MOVIEFONE SHUTS DOWN PHONE SERVICE: So now it’s just “Movie.”
ROBIN THICKE, PAULA PATTON ANNOUNCE SPLIT: Blame irreconcilable differences, twerking.
HAROLD RAMIS DIES AT 69: Leads march to Pearly Gates with “Do Wah Diddy.”
BECK WILL STREAM “MORNING PHASE” FOR FREE ON AIRPLANES: Airlines expecting big run on parachutes.
JESSICA ALBA SAYS ACTING IS “LIKE A DRUG”: That explains the “Machete” movies.

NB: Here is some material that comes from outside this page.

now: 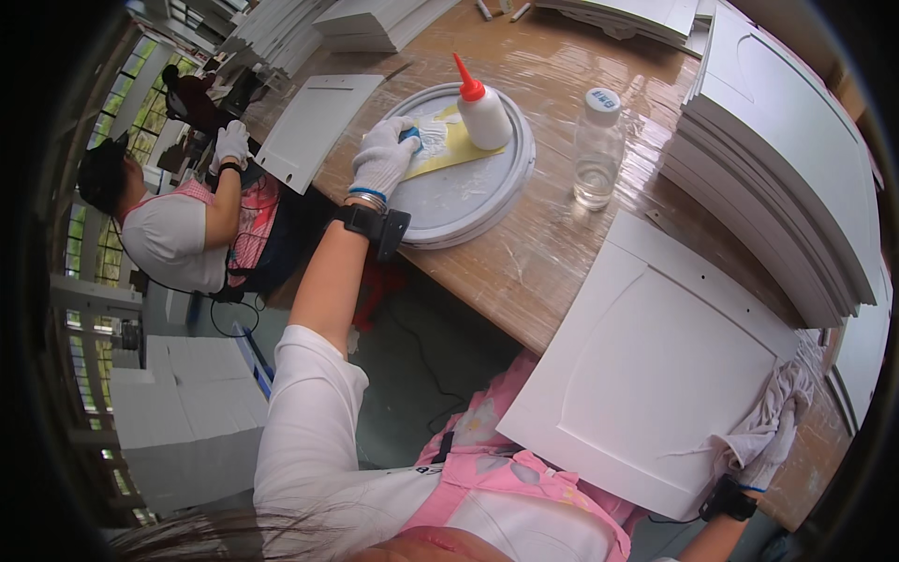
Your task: The recorder cleans and scrapes excess material or glue from white cabinet door panels using a handheld scraper and a cloth.
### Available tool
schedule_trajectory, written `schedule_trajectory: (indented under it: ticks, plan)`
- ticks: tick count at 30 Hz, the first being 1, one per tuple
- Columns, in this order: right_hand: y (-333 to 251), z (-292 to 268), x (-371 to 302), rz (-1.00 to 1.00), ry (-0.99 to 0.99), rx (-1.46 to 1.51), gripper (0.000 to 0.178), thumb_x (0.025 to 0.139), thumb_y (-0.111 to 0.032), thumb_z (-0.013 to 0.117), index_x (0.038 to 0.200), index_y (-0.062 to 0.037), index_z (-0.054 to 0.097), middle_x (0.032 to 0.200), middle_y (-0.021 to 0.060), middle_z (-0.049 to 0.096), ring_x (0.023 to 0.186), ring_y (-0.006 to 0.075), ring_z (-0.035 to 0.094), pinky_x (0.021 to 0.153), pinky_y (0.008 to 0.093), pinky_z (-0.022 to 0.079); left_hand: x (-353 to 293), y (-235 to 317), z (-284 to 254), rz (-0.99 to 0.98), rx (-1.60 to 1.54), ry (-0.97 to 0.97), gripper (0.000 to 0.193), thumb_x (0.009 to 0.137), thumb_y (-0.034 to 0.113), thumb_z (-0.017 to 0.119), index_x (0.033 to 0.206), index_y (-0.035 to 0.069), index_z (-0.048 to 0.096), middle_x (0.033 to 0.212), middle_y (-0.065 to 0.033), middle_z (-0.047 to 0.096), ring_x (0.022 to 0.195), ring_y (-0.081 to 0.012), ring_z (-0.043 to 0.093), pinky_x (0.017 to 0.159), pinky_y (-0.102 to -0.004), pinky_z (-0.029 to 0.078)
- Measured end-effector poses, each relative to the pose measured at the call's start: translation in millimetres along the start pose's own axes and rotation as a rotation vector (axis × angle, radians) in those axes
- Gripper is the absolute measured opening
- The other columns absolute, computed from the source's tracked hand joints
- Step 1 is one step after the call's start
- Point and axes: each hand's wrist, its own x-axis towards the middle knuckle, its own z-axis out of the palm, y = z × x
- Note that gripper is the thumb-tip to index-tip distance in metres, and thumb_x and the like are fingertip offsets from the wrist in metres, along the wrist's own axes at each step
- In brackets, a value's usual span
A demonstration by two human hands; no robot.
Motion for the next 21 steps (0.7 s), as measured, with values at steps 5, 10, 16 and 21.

“GOT MILK?” ADS REPLACED AFTER 20 YEARS: Conceding defeat, replaces with “Got Fries?”
RUSSELL CROWE LOBBIES POPE FRANCIS TO SEE “NOAH”: Francis holding out for “Godzilla.”
PEOPLE MAGAZINE PROMISES NOT TO RUN PHOTOS OF FAMOUS KIDS: Plans to wait for their teenage mug shots.
JUSTIN BIEBER’S BODYGUARD, DRIVER ARRESTED IN ATLANTA: Both going for Employee of the Month.